由表3可知，經S44-A處理后，采集根際土壤進行iturin A檢測，在種植后，檢測出土壤中iturin A的量為13.54 μg/g，隨著時間推移，iturin A的量逐漸減少，在第14天仍能檢測到少量的iturin A，由于土壤中S44-A存活量的減少，iturin A也逐漸減少。然而，在S1處理中土壤中均沒有檢測到iturin A。

表3 土壤中iturin A的濃度

3 討 論

在細菌中，對于某個特定基因的功能研究一般要構建突變株來進行比較研究。以往的研究表明，相關基因表達量、抗菌脂肽類物質的合成、菌落活性與其對植物病害的抑制作用密切相關[10,14-15,24]。因此，本研究是通過比較野生型S44和基因缺失突變株S1來分析ituD的功能。通過對野生菌S44和S1菌株的比較發現，ituD基因缺失后，與野生型相比，S1菌株沒有抑菌活性，這表明ituD基因缺失導致iturin A的減少，致使S44菌株沒有抑菌活性。與野生型相比，在突變體菌株S1中ituD基因幾乎不表達。
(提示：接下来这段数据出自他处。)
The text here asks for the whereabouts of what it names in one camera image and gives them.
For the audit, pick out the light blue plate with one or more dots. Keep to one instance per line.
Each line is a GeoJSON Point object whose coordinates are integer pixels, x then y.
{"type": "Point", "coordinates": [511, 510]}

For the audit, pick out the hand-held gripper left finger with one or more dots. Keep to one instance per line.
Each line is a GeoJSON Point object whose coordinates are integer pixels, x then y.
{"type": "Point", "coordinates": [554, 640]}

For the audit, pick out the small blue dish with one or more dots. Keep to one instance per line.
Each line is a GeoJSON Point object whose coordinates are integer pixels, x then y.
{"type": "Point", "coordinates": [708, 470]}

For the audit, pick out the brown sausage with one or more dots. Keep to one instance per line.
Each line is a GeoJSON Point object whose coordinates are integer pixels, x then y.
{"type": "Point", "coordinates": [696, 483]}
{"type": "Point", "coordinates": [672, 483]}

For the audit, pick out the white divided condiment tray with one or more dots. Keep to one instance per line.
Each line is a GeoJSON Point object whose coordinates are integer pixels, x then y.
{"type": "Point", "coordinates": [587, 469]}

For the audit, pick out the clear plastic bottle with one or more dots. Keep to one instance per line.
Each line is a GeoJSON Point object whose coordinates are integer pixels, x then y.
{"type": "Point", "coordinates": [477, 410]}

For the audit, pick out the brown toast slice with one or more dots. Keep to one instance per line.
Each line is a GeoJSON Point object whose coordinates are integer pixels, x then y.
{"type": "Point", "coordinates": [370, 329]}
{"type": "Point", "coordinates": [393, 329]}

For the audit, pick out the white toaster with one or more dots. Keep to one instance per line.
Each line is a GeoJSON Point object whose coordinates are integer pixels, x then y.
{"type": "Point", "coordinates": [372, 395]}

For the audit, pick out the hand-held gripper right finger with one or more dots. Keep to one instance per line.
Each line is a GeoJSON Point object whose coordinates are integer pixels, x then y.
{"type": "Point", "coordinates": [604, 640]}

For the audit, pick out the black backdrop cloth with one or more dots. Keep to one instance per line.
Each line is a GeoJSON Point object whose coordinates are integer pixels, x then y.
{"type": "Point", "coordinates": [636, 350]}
生防治劑通常通過施用于土壤中，因此根際定植能力和菌株的存活量是生物防治的先決條件。通過梯度法篩選出對氨芐青霉素抗性較高的菌株，為后期菌株定殖與存活研究提供基礎。本研究中篩選氨芐青霉素抗性菌株，為驗證其生物學功能，我們進行盆栽實驗，結果表明在R.solani的處理的土壤中，S44-A處理的發病率為26.1 %，與野生菌株[17]發病率相當，完全可以應用于后續研究。
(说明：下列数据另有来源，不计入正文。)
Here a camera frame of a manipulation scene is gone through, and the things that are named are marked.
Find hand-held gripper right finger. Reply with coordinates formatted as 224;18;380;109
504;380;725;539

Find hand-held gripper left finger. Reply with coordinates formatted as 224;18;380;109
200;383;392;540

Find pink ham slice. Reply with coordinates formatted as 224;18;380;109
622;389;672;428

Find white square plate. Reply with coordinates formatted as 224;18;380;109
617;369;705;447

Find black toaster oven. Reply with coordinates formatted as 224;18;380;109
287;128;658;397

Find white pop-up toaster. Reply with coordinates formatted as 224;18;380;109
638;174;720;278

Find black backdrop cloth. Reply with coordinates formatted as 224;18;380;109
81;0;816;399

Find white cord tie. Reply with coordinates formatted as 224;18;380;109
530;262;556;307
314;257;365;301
B.subtilis能夠以孢子的形態穩定的在土壤中存活，這是該細菌成為生物防治劑的優點。雖然B.subtilis的營養細胞很容易在土壤中死亡，但孢子能存活至少2個月[25]。Mizumoto[23]等對lpa-14基因進行敲除，發現缺失菌株R△1在14 d仍有大量的孢子存活，而本研究中S1處理孢子僅有51 CFU/g干土，可能是由于ituD基因的缺失，從而影響了孢子的存活，使菌株不能有效的定殖。

土壤中iturin A的量對植物病原真菌起重要的作用，土壤中iturin A在幼苗發芽之前就將R.solani殺死[26]。在本研究中，S44-A處理的土壤中均提取到iturin A，而在S1處理的土壤中未檢測到iturin A。S44-A處理的土壤中，隨著時間推移iturin A的量逐漸較少，在第14天仍能檢測到4.27 μg/g，iturin A量的減少可能是由于土壤的化學降解、土壤的不可逆吸附或者空氣中污染物的降解。土壤的可降解性和iturin A的短暫持久性可能是生物菌劑優于長期在土壤中持久存在的化學農藥的一個優點[23]。盡管iturin A提取物對多種病原真菌有較強的抑制作用[26-29]，但是否提高iturin A濃度會增加iturin A在土壤中的效力還有待研究[24]。

4 結 論

本研究對B.subtilisS44菌株ituD基因功能進行分析，通過抑菌試驗和qRT-PCR分析野生菌株S44及ituD缺失菌株S1中ituD基因的表達量，發現ituD基因幾乎沒有表達，其抑菌活性喪失。且盆栽實驗顯示S1菌株幾乎沒有抑制效果；進一步測定土壤中菌含量，采用HPLC對土壤中的iturin A進行檢測，S44-A菌株能在土壤中穩定定殖，14 d后在土壤中檢測到iturin A；與S44-A相比S1隨著時間推移存活量較少，并且在14 d后土壤中未檢測到iturin A。本研究結果表明，ituD基因是S44菌株抑菌物質產生、菌株在植物根際定殖與調控的關鍵因子。